My research explores the relationship between metabolic health and the rise of capitalist food and labor systems, through interviews and long-term ethnographic research with Maya peoples of southern Belize. As work has been replaced with wage labor and farm foods with store-bought alternatives, diabetes has begun to affect Indigenous communities in Southern Belize. “Eating the money” earned by paid labor through consumption of commodity foods and accumulation of resources is seen to produce inequality and nutritional disease. The co-occurrence of diabetes with economic success represents the emergent and contradictory risks posed by integration into consumer capitalist economies. Concern over nutritional diseases like diabetes has led to reflexive critique of the deleterious health effects of modern food and labor relationships. Research participants’ narratives emphasize the nutritional consequences of consumer culture as well as the challenges of balancing health and economic concerns in a rapidly changing world. By engaging Maya paradigms of health as embodiment with social scientific literature on political ecology and cultural studies of food systems, this article reveals that diabetes is endemic to the commodification of food and work.

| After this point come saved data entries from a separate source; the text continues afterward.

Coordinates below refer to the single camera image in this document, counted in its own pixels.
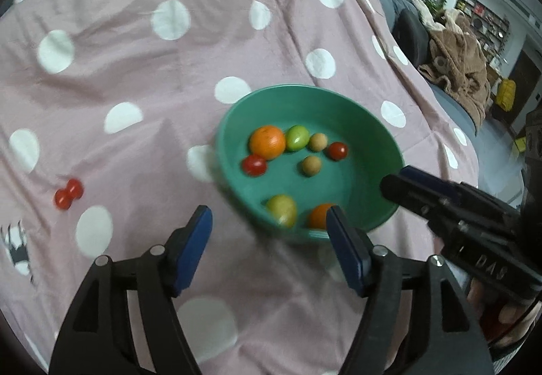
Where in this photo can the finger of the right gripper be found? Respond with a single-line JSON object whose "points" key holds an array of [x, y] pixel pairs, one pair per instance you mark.
{"points": [[439, 216], [459, 194]]}

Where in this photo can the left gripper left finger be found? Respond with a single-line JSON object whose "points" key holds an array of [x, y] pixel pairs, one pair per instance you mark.
{"points": [[96, 335]]}

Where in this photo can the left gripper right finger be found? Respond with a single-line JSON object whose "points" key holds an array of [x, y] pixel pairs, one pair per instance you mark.
{"points": [[417, 319]]}

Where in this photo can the red cherry tomato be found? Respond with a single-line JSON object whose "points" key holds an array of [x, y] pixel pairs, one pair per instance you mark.
{"points": [[75, 188], [337, 151], [62, 199], [254, 165]]}

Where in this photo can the yellow-green mango fruit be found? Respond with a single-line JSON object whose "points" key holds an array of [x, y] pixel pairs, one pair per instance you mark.
{"points": [[284, 210]]}

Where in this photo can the green lime fruit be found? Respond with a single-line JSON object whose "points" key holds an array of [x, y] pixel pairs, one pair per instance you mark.
{"points": [[297, 138]]}

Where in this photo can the person's right hand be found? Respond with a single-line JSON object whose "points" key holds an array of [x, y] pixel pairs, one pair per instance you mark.
{"points": [[502, 322]]}

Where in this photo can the yellow bag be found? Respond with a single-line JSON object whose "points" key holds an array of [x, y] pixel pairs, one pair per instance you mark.
{"points": [[505, 96]]}

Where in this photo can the orange tangerine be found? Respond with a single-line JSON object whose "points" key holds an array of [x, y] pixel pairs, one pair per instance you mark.
{"points": [[268, 142], [317, 218]]}

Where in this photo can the brown plush blanket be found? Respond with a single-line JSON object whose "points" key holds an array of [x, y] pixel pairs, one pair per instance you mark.
{"points": [[455, 61]]}

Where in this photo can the teal green bowl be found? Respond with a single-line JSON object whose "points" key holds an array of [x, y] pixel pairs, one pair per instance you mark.
{"points": [[287, 153]]}

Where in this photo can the pink polka dot blanket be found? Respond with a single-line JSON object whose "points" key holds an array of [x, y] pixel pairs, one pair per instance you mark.
{"points": [[126, 96]]}

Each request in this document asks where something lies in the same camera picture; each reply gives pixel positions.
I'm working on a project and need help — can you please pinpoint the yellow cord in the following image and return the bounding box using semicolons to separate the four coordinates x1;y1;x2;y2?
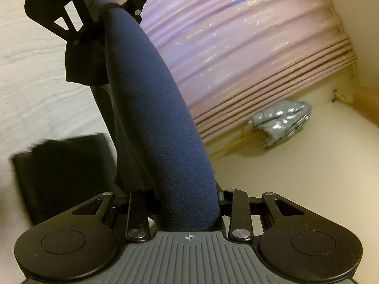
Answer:
208;135;256;159

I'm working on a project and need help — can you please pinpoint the wooden bedside cabinet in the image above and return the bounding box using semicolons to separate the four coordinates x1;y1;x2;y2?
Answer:
352;87;379;125

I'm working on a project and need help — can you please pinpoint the navy blue garment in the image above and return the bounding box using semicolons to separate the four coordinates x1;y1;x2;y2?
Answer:
66;0;220;231

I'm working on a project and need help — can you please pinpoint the grey crumpled plastic bag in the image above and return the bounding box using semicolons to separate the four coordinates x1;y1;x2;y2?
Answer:
248;100;313;149

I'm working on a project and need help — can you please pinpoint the white ribbed bed cover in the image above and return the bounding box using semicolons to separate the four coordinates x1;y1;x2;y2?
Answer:
1;0;107;283

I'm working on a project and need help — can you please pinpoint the pink pleated curtain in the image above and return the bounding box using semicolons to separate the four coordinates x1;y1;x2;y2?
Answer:
141;0;356;142

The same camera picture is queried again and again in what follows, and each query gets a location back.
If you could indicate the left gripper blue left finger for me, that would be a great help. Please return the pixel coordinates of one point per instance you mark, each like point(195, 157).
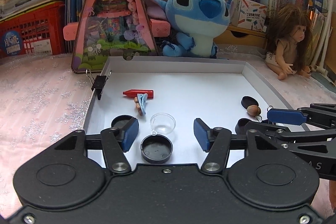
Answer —
point(115, 143)

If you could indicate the blue Stitch plush toy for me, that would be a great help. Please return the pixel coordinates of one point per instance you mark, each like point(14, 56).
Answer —
point(196, 23)

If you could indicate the wooden drawer shelf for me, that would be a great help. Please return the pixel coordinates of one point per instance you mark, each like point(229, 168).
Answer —
point(242, 37)

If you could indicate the brown-haired baby doll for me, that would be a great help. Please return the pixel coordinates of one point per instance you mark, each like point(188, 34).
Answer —
point(288, 38)

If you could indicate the small black round cup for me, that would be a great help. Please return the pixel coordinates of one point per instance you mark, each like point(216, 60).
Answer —
point(240, 126)

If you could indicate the white cardboard tray box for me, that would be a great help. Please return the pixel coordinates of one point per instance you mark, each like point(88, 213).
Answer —
point(185, 88)

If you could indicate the white label printer box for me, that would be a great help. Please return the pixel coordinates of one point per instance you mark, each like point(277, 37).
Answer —
point(249, 15)

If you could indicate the pink snowflake tablecloth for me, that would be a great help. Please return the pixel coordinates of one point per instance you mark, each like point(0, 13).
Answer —
point(42, 100)

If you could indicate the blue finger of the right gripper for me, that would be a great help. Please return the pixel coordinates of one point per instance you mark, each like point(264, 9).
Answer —
point(271, 130)
point(284, 116)

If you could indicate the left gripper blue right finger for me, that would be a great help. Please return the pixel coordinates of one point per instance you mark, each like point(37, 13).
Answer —
point(216, 143)

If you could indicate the small black round lid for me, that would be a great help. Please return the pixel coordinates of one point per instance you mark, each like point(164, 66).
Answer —
point(248, 101)

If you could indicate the light brown walnut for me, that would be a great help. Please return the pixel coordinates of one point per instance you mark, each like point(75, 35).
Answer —
point(253, 110)

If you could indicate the pink triangular diorama house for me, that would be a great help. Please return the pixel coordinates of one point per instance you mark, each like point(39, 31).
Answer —
point(112, 28)

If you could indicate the red plastic crate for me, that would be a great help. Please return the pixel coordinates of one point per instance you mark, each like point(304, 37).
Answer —
point(36, 31)

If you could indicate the small black binder clip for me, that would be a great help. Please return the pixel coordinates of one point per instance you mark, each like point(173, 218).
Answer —
point(97, 83)

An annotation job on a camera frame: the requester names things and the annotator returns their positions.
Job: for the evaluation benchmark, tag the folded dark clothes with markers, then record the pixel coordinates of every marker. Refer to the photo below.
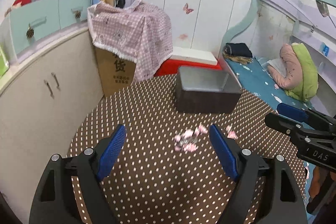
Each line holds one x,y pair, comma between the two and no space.
237,49

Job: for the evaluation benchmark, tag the pink bunny charm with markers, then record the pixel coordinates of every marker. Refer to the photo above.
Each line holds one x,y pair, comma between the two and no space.
231,134

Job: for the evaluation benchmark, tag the dark metal tin box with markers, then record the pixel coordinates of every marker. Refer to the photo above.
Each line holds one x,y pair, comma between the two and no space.
206,91

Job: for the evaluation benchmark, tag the pink charm keychain pile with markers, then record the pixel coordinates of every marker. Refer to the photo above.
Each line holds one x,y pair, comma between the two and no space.
187,141

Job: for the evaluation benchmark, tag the teal drawer unit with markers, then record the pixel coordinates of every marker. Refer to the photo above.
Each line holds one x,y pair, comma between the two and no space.
37,20

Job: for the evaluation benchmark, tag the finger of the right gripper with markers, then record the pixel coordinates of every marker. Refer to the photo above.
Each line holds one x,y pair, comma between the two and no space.
292,112
281,124

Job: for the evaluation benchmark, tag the pink and green blanket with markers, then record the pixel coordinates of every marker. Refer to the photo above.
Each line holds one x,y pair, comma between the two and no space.
300,80

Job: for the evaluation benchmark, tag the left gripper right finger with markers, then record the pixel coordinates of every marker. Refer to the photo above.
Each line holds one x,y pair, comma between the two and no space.
232,158

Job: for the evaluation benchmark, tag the cream curved cabinet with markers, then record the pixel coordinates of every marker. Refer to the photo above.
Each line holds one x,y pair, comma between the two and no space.
41,110

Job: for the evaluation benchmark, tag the brown cardboard box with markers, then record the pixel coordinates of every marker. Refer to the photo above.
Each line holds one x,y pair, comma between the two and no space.
115,73

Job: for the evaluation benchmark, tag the brown polka dot tablecloth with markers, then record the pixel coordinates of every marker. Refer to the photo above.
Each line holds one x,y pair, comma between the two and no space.
151,182

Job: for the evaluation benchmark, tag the pink checkered cloth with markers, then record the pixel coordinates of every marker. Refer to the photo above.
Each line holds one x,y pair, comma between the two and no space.
140,33

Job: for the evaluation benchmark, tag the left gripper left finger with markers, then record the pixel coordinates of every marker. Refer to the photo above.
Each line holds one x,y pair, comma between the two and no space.
107,152

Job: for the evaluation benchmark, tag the red storage ottoman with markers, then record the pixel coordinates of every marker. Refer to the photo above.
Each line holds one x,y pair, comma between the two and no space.
170,67

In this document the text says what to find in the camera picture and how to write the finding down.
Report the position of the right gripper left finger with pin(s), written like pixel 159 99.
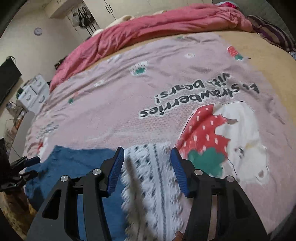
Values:
pixel 57 219

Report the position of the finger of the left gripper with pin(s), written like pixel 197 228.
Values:
pixel 25 175
pixel 30 160

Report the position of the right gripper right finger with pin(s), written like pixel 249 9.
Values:
pixel 237 219

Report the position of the blue denim lace-trimmed pants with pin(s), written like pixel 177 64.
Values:
pixel 146 204

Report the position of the grey desk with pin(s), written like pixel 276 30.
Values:
pixel 20 139

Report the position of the white plastic drawer unit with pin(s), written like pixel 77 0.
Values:
pixel 34 94

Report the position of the black television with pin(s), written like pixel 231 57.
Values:
pixel 9 76

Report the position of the pink strawberry bear bedsheet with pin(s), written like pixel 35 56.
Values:
pixel 262 163

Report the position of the hanging bags on hooks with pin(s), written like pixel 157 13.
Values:
pixel 83 18

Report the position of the white wardrobe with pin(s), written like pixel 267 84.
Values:
pixel 107 11

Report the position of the striped purple pillow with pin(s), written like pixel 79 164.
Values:
pixel 272 33

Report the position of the red pink quilt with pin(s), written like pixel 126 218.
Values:
pixel 195 18

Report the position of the round wall clock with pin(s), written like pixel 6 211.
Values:
pixel 38 31

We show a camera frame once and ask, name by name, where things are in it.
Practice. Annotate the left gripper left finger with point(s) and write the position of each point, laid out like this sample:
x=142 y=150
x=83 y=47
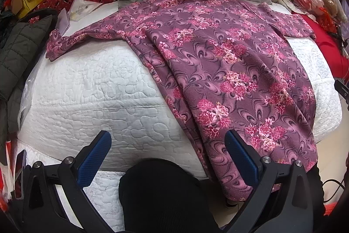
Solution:
x=43 y=210

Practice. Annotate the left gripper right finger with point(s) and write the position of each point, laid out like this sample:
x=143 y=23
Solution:
x=281 y=197

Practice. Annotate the purple pink floral garment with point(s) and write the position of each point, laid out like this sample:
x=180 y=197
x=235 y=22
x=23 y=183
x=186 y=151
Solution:
x=220 y=65

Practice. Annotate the black knee clothing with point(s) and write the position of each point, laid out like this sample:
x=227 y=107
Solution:
x=157 y=195

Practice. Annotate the red blanket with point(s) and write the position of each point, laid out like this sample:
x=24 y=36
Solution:
x=328 y=46

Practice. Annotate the white quilted mattress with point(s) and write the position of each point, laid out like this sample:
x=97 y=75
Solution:
x=102 y=85

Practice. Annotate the dark green quilted jacket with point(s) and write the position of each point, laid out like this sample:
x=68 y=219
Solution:
x=20 y=48

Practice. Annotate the lilac card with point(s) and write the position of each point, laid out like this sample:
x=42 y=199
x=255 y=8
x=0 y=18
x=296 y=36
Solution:
x=63 y=22

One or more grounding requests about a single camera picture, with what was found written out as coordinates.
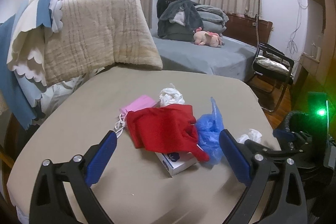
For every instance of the wooden wardrobe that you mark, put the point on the wooden wardrobe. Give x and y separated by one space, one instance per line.
316 69

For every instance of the white small box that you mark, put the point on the white small box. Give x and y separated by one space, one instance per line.
176 162

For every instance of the red cloth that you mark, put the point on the red cloth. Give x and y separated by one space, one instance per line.
165 130

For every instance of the pink plush pig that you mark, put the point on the pink plush pig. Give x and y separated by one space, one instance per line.
206 38

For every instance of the white paper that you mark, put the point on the white paper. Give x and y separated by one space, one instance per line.
250 134

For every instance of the beige folded quilt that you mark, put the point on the beige folded quilt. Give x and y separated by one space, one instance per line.
96 34

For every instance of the black office chair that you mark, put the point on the black office chair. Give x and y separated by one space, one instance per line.
266 50

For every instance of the black lined trash bin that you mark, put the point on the black lined trash bin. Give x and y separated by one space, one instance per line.
311 143

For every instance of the pink face mask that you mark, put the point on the pink face mask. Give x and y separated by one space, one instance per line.
140 103

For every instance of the dark wooden headboard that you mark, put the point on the dark wooden headboard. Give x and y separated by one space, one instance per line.
243 28

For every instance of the grey bed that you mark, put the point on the grey bed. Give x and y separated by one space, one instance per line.
233 59

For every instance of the silver seat cushion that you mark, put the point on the silver seat cushion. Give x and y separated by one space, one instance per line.
272 65

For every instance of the white crumpled tissue ball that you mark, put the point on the white crumpled tissue ball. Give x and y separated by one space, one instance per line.
170 95

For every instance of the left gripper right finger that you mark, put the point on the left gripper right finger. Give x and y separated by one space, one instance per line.
286 201

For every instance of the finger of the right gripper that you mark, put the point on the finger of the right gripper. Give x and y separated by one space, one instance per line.
268 152
283 135

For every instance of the stack of grey bedding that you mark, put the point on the stack of grey bedding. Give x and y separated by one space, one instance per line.
182 18

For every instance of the blue plastic bag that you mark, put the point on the blue plastic bag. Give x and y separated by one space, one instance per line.
209 126

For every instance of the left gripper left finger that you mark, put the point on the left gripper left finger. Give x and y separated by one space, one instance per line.
49 200

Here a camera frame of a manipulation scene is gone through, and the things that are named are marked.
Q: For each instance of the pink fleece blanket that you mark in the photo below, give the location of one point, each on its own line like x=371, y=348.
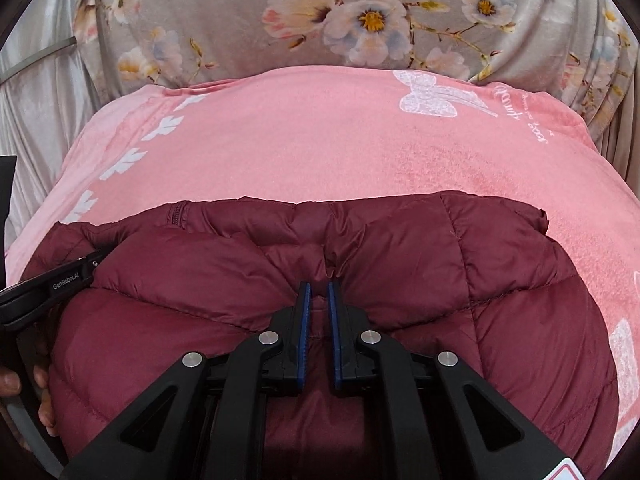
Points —
x=336, y=133

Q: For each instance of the beige curtain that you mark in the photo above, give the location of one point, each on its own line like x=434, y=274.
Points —
x=619, y=143

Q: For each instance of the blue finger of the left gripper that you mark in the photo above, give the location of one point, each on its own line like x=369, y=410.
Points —
x=23, y=302

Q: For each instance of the maroon puffer jacket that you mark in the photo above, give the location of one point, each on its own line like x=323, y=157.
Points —
x=478, y=276

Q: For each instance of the silver grey curtain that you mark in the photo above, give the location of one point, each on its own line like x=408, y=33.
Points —
x=44, y=108

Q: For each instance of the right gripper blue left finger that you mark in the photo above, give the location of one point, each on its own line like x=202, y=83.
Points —
x=205, y=418

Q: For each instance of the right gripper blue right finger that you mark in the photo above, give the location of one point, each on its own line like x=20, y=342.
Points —
x=434, y=417

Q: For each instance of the grey floral bedsheet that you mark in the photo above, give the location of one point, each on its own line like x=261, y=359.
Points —
x=582, y=52

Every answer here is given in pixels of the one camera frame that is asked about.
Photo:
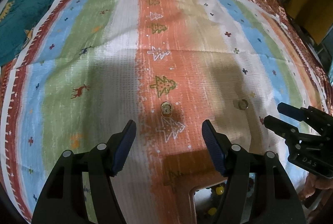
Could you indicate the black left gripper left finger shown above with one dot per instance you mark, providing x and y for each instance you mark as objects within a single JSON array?
[{"x": 108, "y": 158}]

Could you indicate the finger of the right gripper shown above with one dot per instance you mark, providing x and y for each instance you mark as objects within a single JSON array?
[
  {"x": 299, "y": 114},
  {"x": 281, "y": 128}
]

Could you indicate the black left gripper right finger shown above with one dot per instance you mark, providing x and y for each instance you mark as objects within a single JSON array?
[{"x": 228, "y": 159}]

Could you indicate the brown jewelry box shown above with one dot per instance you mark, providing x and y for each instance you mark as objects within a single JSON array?
[{"x": 185, "y": 173}]

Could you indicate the person's right hand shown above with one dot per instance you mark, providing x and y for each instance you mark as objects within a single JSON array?
[{"x": 314, "y": 182}]

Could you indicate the striped colourful mat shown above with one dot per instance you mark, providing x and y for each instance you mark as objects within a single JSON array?
[{"x": 92, "y": 65}]

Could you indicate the teal blanket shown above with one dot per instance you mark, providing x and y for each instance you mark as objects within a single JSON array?
[{"x": 18, "y": 18}]

These findings demonstrate the integral role of commodification and consumption-oriented cultural practices to the global rise of nutrition-related diseases.
吃钱:糖尿病与消费文化的体现
我的研究探索代谢健康和资本主义食品和劳动制度的兴起之间的关系,通过采访和长期的民族志研究与南伯利兹的玛雅人。随着劳动被雇佣劳动所取代,农场食品被商店购买的替代品所取代,糖尿病开始影响到伯利兹南部的土著社区。人们认为,通过消费商品食品和积累资源而获得的有偿劳动“吃钱”,会造成不平等和营养疾病。糖尿病与经济成功的共存代表了融入消费资本主义经济所带来的新兴和矛盾的风险。对糖尿病等营养性疾病的关注引发了对现代食品和劳动关系对健康有害影响的反思性批评。研究参与者的叙述强调了消费文化对营养的影响,以及在快速变化的世界中平衡健康和经济关切的挑战。通过将玛雅人的健康范式与社会科学文献中的政治生态学和食物系统的文化研究结合起来,本文揭示了糖尿病是食物和工作商品化的地方病。这些发现表明,商品化和以消费为导向的文化习俗对全球营养相关疾病的增加起着不可或缺的作用。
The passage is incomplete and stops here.